Setting a rare example, Atiur Rahman stepped down as Bangladesh Bank governor yesterday amid strong criticism over his handling of the $101 million cyber theft.
Following huge pressure from the government, Atiur tendered his resignation to Prime Minister Sheikh Hasina in the morning.
“It's a bold decision. It will remain a rare example of moral strength and courage,” the PM said in her reaction.
The events that followed Atiur's resignation shook the regulators in the financial sector. Within hours, six other central bank officials found their jobs on the line, as the government expanded its mission to clean up the mess.
Meanwhile at the finance ministry, Banking Secretary M Aslam Alam lost his portfolio and
was made an officer on special duty (OSD).
The government also decided to cancel the contracts of two BB deputy governors --Md Abul Quasem and Nazneen Sultana -- for their failure to prevent the cyber theft from the BB account with the New York Federal Reserve Bank.
A finance ministry official said the ministry would soon ask the BB to remove its two executive directors and two general managers.
But the names of the central bank officials couldn't be known immediately.
Asked about the decision to remove the four BB officials, Finance Minister AMA Muhith told reporters that he was unaware of it.
But he confirmed that the contracts of the two deputy governors would be terminated.
Deputy Governor Nazneen, however, was not working at the central bank when the cyber heist took place. Her stint as deputy governor ended on January 20, and she was reappointed for the second term on February 8.
Asked why Aslam was made an OSD, Muhith didn't mention any reasons.
“Now, he [Aslam] is going to another ministry,” said the minister at the National Economic Council after a meeting with the representatives from different NGOs on the upcoming budget.
A number of finance ministry officials said Aslam was made an OSD as the government thinks he had failed to discharge his duties properly.
Earlier in the day, Atiur desperately sought an appointment with Hasina and waited hours for a response from the Prime Minister's Office. “I am waiting for her [Hasina] call,” he told a reporter.
But the call never came and Atiur made the final decision -- “to leave with dignity”. He broke the news to a small group of reporters at his official residence in Gulshan and the story spread far and wide.
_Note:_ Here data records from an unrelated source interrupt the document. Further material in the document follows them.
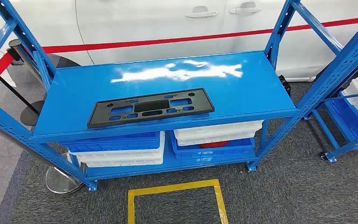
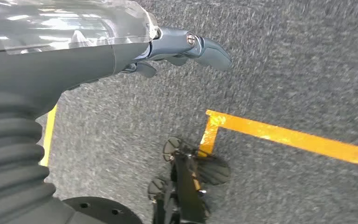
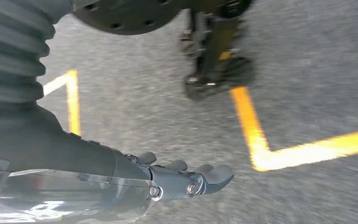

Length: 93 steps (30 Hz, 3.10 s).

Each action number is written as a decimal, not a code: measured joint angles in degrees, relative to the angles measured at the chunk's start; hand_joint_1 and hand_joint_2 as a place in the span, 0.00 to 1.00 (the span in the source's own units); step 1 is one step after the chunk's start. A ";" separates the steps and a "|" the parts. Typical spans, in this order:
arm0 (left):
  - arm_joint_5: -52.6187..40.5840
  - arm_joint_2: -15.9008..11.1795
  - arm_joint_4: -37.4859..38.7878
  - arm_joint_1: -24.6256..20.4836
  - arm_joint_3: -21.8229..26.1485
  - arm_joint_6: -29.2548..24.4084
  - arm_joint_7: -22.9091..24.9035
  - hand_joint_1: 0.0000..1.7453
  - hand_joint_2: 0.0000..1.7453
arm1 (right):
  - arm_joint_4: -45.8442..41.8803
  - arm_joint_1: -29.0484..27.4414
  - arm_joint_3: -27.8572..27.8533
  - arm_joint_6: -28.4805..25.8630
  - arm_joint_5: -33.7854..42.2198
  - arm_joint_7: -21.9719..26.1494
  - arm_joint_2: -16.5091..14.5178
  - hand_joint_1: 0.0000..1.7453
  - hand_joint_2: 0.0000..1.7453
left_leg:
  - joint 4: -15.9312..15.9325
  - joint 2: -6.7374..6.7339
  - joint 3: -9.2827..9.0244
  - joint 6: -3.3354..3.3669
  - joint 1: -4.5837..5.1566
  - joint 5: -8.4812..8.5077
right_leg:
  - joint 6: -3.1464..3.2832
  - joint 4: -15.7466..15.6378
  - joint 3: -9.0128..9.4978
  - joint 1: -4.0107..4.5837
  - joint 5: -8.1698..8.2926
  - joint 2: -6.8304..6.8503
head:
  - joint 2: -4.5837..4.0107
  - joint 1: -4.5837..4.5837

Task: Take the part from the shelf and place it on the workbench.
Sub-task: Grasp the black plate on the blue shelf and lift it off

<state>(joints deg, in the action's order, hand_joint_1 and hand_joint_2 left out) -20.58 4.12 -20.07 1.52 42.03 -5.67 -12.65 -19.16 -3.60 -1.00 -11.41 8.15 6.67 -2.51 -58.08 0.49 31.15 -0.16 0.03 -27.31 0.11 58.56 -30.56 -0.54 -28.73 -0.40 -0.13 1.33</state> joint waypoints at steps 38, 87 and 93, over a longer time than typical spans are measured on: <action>-14.63 2.57 2.96 -2.91 17.35 -1.22 -8.35 0.00 0.00 | -69.39 -7.52 2.40 5.21 -16.65 21.07 -4.29 0.00 1.00 | -0.12 0.00 -0.01 0.08 0.11 0.03 | -0.10 -0.03 -0.01 -0.13 0.06 -0.02 | 0.00 0.00; -27.45 5.32 5.25 -5.10 26.50 -0.37 -12.65 0.00 0.00 | -64.40 13.66 49.74 -15.71 -80.58 -19.47 -0.36 0.00 1.00 | 0.59 -0.11 1.49 2.03 -0.23 1.75 | -1.76 15.97 -9.70 -0.23 -5.27 0.32 | 0.00 -0.08; -28.13 5.60 5.43 -5.26 27.19 0.42 -12.89 0.00 0.00 | -58.04 17.08 54.30 -19.00 -85.14 -24.35 -0.06 0.00 1.00 | 0.33 0.01 1.10 1.54 0.29 1.30 | -0.34 0.62 -2.92 0.39 2.55 0.36 | 0.01 -0.04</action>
<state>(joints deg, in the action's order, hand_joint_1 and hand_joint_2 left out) -48.70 9.72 -14.64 -3.75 69.22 -5.25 -25.55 -77.20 13.48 53.30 -30.41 -76.98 -17.68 -2.57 -57.76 0.50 32.25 1.38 0.32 -26.01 -0.23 59.18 -33.49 -0.15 -26.18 -0.04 -0.13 1.30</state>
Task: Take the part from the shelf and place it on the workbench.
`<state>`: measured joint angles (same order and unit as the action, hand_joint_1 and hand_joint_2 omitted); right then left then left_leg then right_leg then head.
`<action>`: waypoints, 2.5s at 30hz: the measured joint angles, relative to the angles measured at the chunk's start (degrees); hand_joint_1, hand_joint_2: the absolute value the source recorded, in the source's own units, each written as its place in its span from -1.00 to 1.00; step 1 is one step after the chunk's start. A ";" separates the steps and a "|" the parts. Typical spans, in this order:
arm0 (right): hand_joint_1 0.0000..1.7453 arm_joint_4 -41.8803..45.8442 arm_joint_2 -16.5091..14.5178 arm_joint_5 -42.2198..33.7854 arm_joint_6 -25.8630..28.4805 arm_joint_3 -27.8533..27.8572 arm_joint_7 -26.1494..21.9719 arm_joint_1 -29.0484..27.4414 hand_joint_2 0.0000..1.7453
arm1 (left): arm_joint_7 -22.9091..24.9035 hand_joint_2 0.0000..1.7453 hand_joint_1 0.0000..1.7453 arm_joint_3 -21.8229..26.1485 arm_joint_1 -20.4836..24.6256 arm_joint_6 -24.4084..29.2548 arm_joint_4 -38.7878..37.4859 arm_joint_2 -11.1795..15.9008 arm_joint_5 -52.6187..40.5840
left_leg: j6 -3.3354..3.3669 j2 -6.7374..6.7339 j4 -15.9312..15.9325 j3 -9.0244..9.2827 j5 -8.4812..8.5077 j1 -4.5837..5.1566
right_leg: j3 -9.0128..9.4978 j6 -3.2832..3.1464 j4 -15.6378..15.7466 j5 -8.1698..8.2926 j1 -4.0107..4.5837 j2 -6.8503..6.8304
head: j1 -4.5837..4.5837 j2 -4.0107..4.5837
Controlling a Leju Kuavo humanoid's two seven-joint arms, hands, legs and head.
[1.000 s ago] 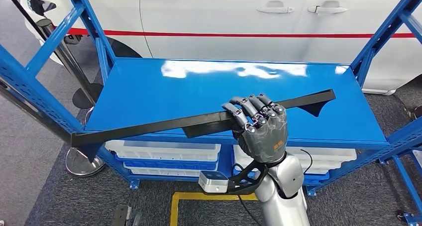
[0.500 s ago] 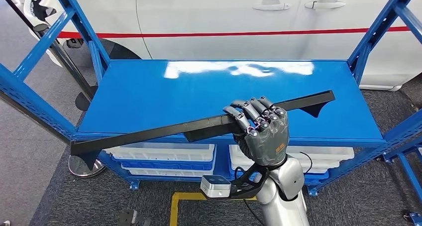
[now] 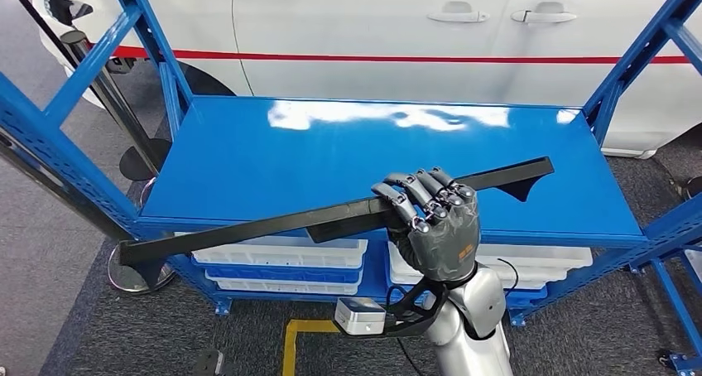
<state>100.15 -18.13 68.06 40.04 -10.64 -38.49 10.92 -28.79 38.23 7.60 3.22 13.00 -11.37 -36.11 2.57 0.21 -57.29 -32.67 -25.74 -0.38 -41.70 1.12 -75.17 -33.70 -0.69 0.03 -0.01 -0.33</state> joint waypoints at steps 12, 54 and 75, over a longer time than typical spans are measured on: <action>1.00 0.12 -0.08 -0.20 0.00 -0.11 0.04 -0.17 1.00 | 0.59 1.00 -1.00 0.07 0.44 -0.04 -0.02 -0.15 -0.15 | -2.82 0.10 -9.06 -3.75 -5.59 -0.08 | 7.57 -2.18 15.89 7.07 -0.19 -0.11 | -0.04 0.00; 1.00 1.92 -0.02 0.83 0.00 -0.32 0.89 -0.33 1.00 | 3.90 1.00 -1.00 0.98 2.08 0.92 -0.01 -0.18 -0.60 | -1.39 -0.04 1.25 5.58 -3.61 0.38 | 4.15 -1.07 16.37 11.79 0.15 -0.75 | -0.10 0.00; 1.00 1.97 -0.01 1.17 -0.02 -0.33 0.76 -0.47 1.00 | 4.03 1.00 -1.00 0.98 1.83 0.95 -0.04 -0.39 -1.23 | -4.00 -0.55 -14.90 -8.70 -7.63 -0.39 | 7.32 -2.92 15.57 7.21 -0.18 -0.45 | -0.13 0.00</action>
<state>102.12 -18.14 69.24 40.02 -10.97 -37.73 10.46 -24.76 39.21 9.44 4.17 12.96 -11.76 -37.34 -1.43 -0.34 -72.19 -41.37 -33.38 -0.78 -34.39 -1.80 -59.60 -26.49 -0.87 -0.43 -0.13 -0.33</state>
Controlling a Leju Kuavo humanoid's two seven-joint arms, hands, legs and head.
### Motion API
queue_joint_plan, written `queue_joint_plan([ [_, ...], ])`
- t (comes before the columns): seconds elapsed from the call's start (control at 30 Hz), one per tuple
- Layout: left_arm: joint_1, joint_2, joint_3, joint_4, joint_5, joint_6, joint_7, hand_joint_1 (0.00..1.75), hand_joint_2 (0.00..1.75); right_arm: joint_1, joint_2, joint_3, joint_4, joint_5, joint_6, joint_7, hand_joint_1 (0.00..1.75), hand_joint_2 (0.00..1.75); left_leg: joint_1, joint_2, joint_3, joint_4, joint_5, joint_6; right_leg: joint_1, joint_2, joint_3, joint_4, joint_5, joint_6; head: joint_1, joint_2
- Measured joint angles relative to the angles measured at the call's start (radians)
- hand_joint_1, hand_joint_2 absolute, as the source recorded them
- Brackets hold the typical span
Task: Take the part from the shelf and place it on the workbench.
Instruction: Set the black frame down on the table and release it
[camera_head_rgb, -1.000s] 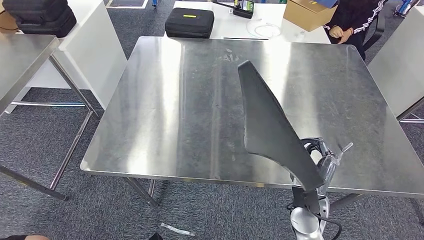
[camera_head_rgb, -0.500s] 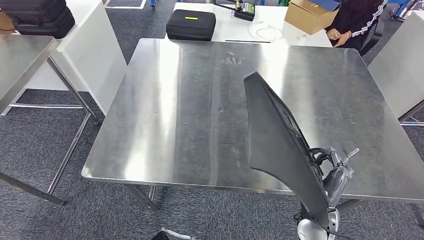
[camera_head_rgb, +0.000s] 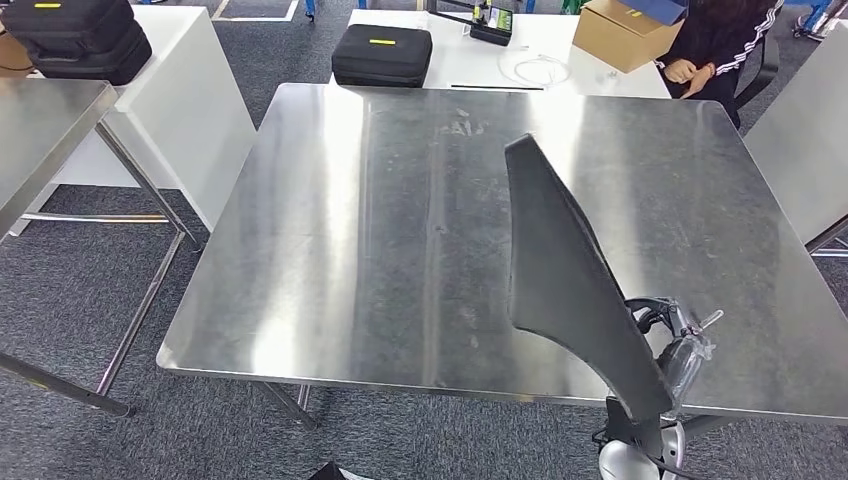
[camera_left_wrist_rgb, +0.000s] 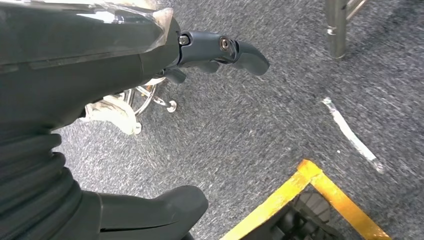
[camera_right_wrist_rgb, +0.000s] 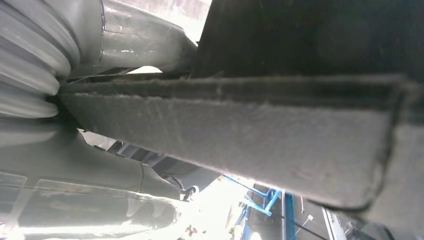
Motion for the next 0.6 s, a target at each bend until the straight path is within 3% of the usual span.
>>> queue_joint_plan([
  [0.07,-0.001,0.0,-0.004,0.0,0.0,-0.001,0.0,0.0,1.75,-0.002,0.003,0.0,0.0,0.002,0.003,0.0,1.75,1.75,0.004,0.002,-0.034,0.072,-0.039,-0.012,-0.007,0.0,0.009,-0.003,-0.004,-0.015,-0.001,0.0],
  [0.13,-0.001,0.0,-0.006,0.001,0.0,-0.002,0.0,0.0,1.75,-0.003,0.005,0.0,0.0,0.003,0.003,0.0,1.75,1.75,0.006,0.002,-0.105,0.206,-0.096,-0.02,-0.004,-0.002,0.015,-0.002,-0.01,-0.027,-0.001,0.0],
  [0.17,-0.001,0.001,-0.006,0.001,0.0,-0.004,0.001,0.0,1.75,-0.004,0.006,0.0,0.0,0.004,0.004,0.0,1.75,1.75,0.008,0.003,-0.139,0.259,-0.109,-0.022,-0.003,-0.002,0.017,-0.002,-0.013,-0.029,-0.001,0.0],
  [0.2,-0.001,0.002,-0.007,0.002,0.0,-0.006,0.001,0.0,1.75,-0.004,0.006,0.0,0.0,0.006,0.007,0.0,1.75,1.75,0.009,0.003,-0.159,0.28,-0.102,-0.023,-0.003,-0.002,0.02,-0.002,-0.015,-0.03,-0.001,0.0],
  [0.23,-0.001,0.002,-0.007,0.002,0.001,-0.008,0.001,0.0,1.75,-0.005,0.007,0.0,0.001,0.009,0.012,0.0,1.75,1.75,0.01,0.003,-0.158,0.261,-0.076,-0.022,-0.002,-0.001,0.023,-0.002,-0.018,-0.03,-0.001,0.0],
  [0.3,-0.002,0.003,-0.01,0.002,0.001,-0.014,0.002,0.0,1.75,-0.011,0.008,0.0,0.004,0.021,0.026,0.0,1.75,1.75,0.011,0.005,-0.108,0.134,0.004,-0.015,-0.002,0.002,0.034,-0.002,-0.026,-0.026,-0.001,0.0],
  [0.37,-0.008,0.004,-0.015,0.003,0.002,-0.021,0.002,0.0,1.75,-0.028,0.009,0.002,0.014,0.033,0.04,-0.001,1.75,1.75,0.007,0.006,-0.058,0.028,0.044,-0.007,0.003,0.004,0.038,0.0,-0.033,-0.016,-0.001,0.0],
  [0.5,-0.014,0.004,-0.029,0.004,0.006,-0.027,0.007,0.0,1.75,-0.076,0.009,0.016,0.058,0.044,0.06,-0.004,1.75,1.75,0.001,0.004,-0.04,-0.002,0.044,0.013,0.006,0.004,0.034,0.001,-0.039,0.005,0.0,0.0],
  [0.57,-0.017,0.003,-0.035,0.004,0.009,-0.028,0.008,0.0,1.75,-0.11,0.009,0.027,0.092,0.044,0.07,-0.006,1.75,1.75,0.006,0.005,-0.03,-0.013,0.048,0.024,0.006,0.002,0.003,0.063,-0.066,0.008,0.001,0.0],
  [0.6,-0.019,0.003,-0.039,0.005,0.012,-0.029,0.009,0.0,1.75,-0.132,0.007,0.034,0.119,0.042,0.077,-0.007,1.75,1.75,0.006,0.006,-0.027,-0.015,0.047,0.028,0.005,0.001,-0.034,0.13,-0.09,0.006,0.001,0.0],
])
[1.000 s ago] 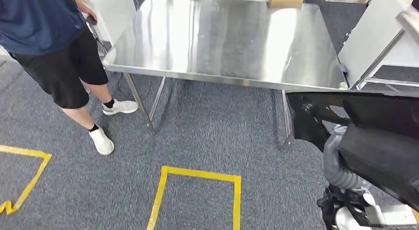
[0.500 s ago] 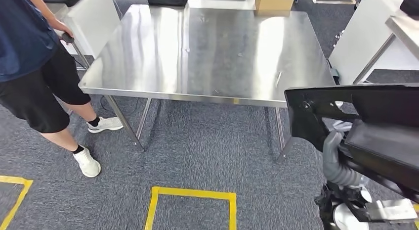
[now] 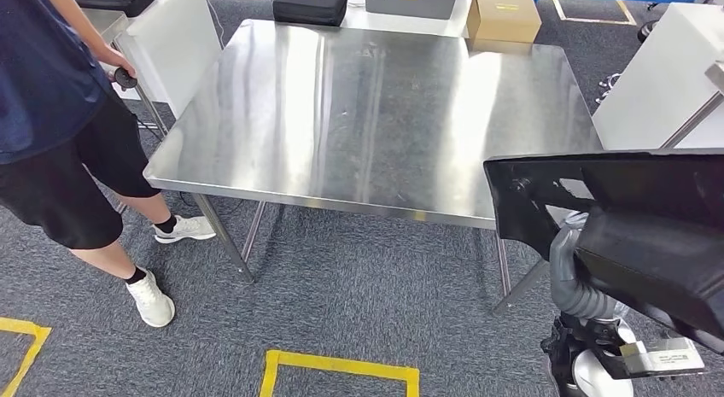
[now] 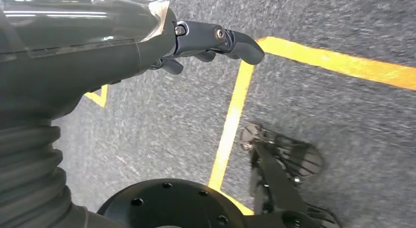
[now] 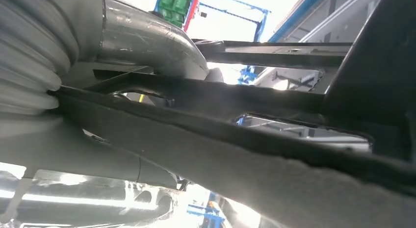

At the other end, Muhith, who openly criticised Atiur for the “incompetent handling” of the cyber heist, scheduled a press conference apparently to announce the governor's resignation plan.
But his plan did not get through as Atiur drove straight to the PMO to turn in his resignation letter to Hasina. In doing so, he bypassed Muhith. The press conference by Muhith was not held.
Atiur said he wanted to submit the resignation letter to the PM in person and brief her about the entire situation.
On Monday night, Atiur met Muhith at the latter's official residence on Mintoo Road in the capital. Muhith told Atiur to resign without any delay, and that he didn't need to wait to meet the PM, said sources at the finance ministry and the BB.
The premier accepted Atiur's resignation, and lauded his decision as a rare example of courage and honesty, according to state-run BSS.
During Atiur's stint as governor, the BB's reserves rose to a record high and the banking services expanded, noted the PM.
She said action would be taken against the BB officials responsible for the heist.
Atiur didn't talk to the media after coming out of the PMO in the morning.
Later in the afternoon, he spoke to reporters at his official residence in Gulshan.
Atiur said he opted to quit out of moral responsibility. “I did not want the country and the prime minister to face any image crisis.”
He said he is not a “technical” person and was “puzzled" by the theft.
Atiur said the BB took some time to understand the situation. “But more importantly, I tried to save what was left in the reserves and prevent any further damage.”
He demanded trial of the culprits -- both locals and foreigners -- following investigations.
Atiur drew flak from government high-ups and a number of ruling party leaders for keeping the government in the dark about the cyber theft.
The government decided to make changes in the top BB management for two reasons: the central bank's failure to inform the government immediately (the PM was informed about it on March 1 and Muhith on March 8), and for the sake of a fair probe, said finance ministry sources.
“Bangladesh Bank had the audacity not to inform me,” Muhith said in a public show of anger on Monday.
Countering the criticism, Atiur said: “If I am at fault, they can take action against me, against Bangladesh Bank. But they cannot insult me in public.”
The government thinks that the heist took place because of management failure in the payment system and the IT department.
The government has formed a three-member committee, headed by former BB governor Mohammed Farashuddin, to probe the cyber theft.
If the just-formed committee and the new BB management recommend taking action against any BB official, the government would act accordingly, they said.
Meanwhile, the BB filed a case over the cyber heist, accusing several unknown persons.
Zubair Bin Huda, joint director of BB's accounts and budgeting department, lodged the lawsuit with Motijheel Police Station under the Money Laundering Prevention Act and the ICT Act.